Write out the entire listing below exactly, with the pictures left out.

======== Supplied information ========

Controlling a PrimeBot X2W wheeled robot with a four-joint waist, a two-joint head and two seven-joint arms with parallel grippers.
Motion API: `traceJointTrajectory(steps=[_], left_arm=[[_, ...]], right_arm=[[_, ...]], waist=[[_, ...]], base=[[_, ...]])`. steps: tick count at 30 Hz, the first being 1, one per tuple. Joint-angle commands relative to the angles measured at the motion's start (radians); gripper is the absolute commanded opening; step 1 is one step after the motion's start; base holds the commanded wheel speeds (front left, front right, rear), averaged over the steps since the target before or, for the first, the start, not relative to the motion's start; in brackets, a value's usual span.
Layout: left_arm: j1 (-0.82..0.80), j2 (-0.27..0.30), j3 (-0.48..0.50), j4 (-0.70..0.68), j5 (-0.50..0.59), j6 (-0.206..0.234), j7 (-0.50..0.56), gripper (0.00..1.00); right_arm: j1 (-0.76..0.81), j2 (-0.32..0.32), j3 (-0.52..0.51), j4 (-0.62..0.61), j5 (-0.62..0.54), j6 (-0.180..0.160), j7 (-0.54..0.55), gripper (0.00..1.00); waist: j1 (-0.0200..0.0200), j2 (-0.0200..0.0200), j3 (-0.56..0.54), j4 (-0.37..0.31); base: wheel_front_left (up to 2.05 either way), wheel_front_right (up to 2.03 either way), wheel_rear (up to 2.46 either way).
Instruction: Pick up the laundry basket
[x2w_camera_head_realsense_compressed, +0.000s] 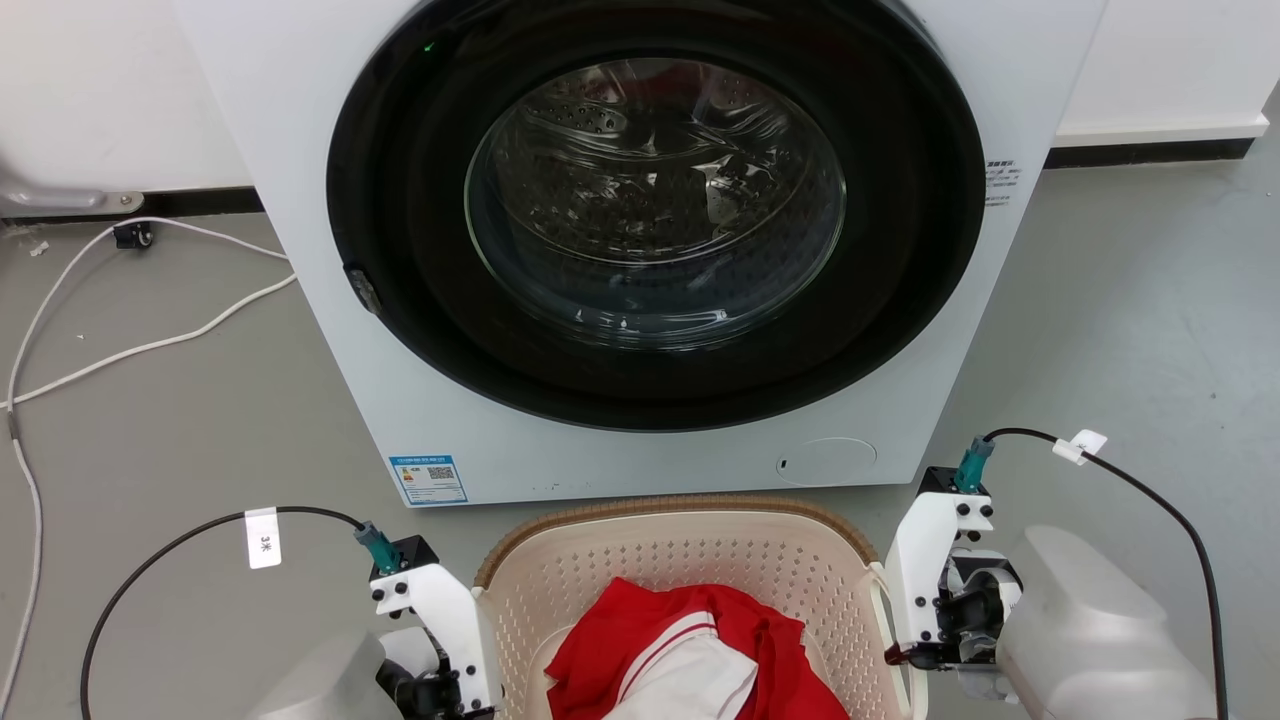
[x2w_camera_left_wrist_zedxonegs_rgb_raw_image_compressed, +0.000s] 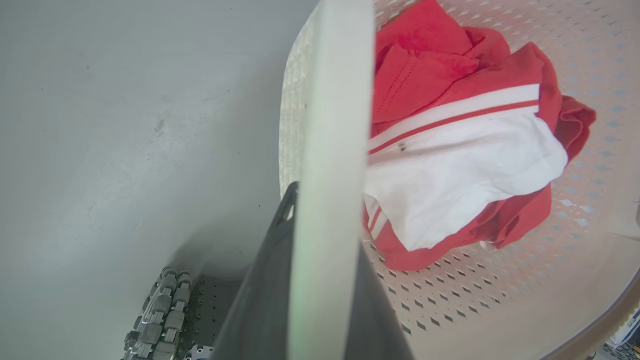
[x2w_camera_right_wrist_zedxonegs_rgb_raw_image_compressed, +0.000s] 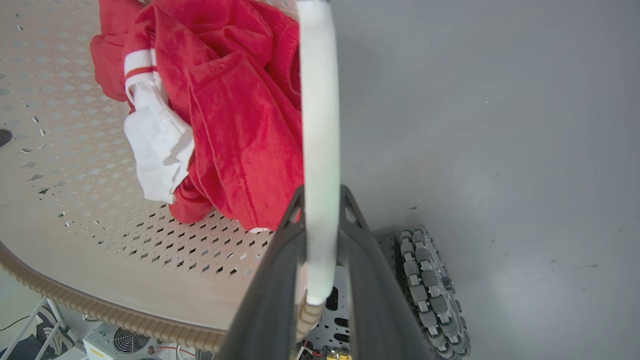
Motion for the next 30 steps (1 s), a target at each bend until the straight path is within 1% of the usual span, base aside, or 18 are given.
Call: traceJointTrajectory(steps=[1, 30], left_arm=[[0.007, -0.011, 0.001, -0.009, -0.011, -0.006, -0.006, 0.0], [0.013, -0.006, -0.012, -0.008, -0.03, -0.006, -0.013, 0.0]], right_arm=[[0.01, 0.011, 0.002, 0.0, 0.008, 0.001, -0.003, 0.0], [0.021, 0.011, 0.007, 0.0, 0.023, 0.001, -0.005, 0.0]], waist=[[0.0, 0.0, -0.001, 0.0], [0.0, 0.0, -0.006, 0.0]], base=[[0.0, 0.0, 0.0], [0.0, 0.0, 0.0]])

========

Response to the exercise »
Controlling a PrimeBot X2W wheeled robot with a four-joint waist, a two-joint head and two seven-joint arms with parallel grippers.
Motion API: `traceJointTrajectory(steps=[_], left_arm=[[_, ...]], right_arm=[[_, ...]], waist=[[_, ...]], base=[[_, ...]])`. steps: tick count at 30 Hz, the first being 1, one per tuple. Joint-angle commands relative to the angles measured at the motion's start (radians); gripper is the absolute commanded opening; step 1 is one step after the motion's start; base holds the commanded wheel speeds (front left, front right, rear), averaged over the steps since the target before or, for the first, the start, not relative to the motion's start; in brackets, a value's usual span.
Layout: left_arm: j1 (-0.82..0.80), j2 (-0.27..0.30), j3 (-0.48..0.50), j4 (-0.70..0.68), j5 (-0.50..0.59), j6 (-0.206..0.234), j7 (-0.50..0.56), gripper (0.00..1.00); right_arm: j1 (-0.76..0.81), j2 (-0.32..0.32), j3 (-0.52..0.51), j4 (-0.62..0.61), j5 (-0.62..0.54), j6 (-0.180..0.160), j7 (-0.54..0.55), gripper (0.00..1.00); waist: j1 (-0.0200..0.0200), j2 (-0.0200..0.0200), j3 (-0.56..0.54), j4 (-0.37..0.31); base: wheel_front_left (up to 2.05 either way), wheel_front_right (up to 2.03 either way), wheel_rear (up to 2.46 either way).
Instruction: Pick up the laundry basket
[x2w_camera_head_realsense_compressed, +0.000s] 
[x2w_camera_left_wrist_zedxonegs_rgb_raw_image_compressed, +0.000s] 
[x2w_camera_right_wrist_zedxonegs_rgb_raw_image_compressed, +0.000s] 
Motion for the next 30 steps (1 s), a target at each bend until the straight path is within 1% of the usual span, base aside, or 18 are given.
Call: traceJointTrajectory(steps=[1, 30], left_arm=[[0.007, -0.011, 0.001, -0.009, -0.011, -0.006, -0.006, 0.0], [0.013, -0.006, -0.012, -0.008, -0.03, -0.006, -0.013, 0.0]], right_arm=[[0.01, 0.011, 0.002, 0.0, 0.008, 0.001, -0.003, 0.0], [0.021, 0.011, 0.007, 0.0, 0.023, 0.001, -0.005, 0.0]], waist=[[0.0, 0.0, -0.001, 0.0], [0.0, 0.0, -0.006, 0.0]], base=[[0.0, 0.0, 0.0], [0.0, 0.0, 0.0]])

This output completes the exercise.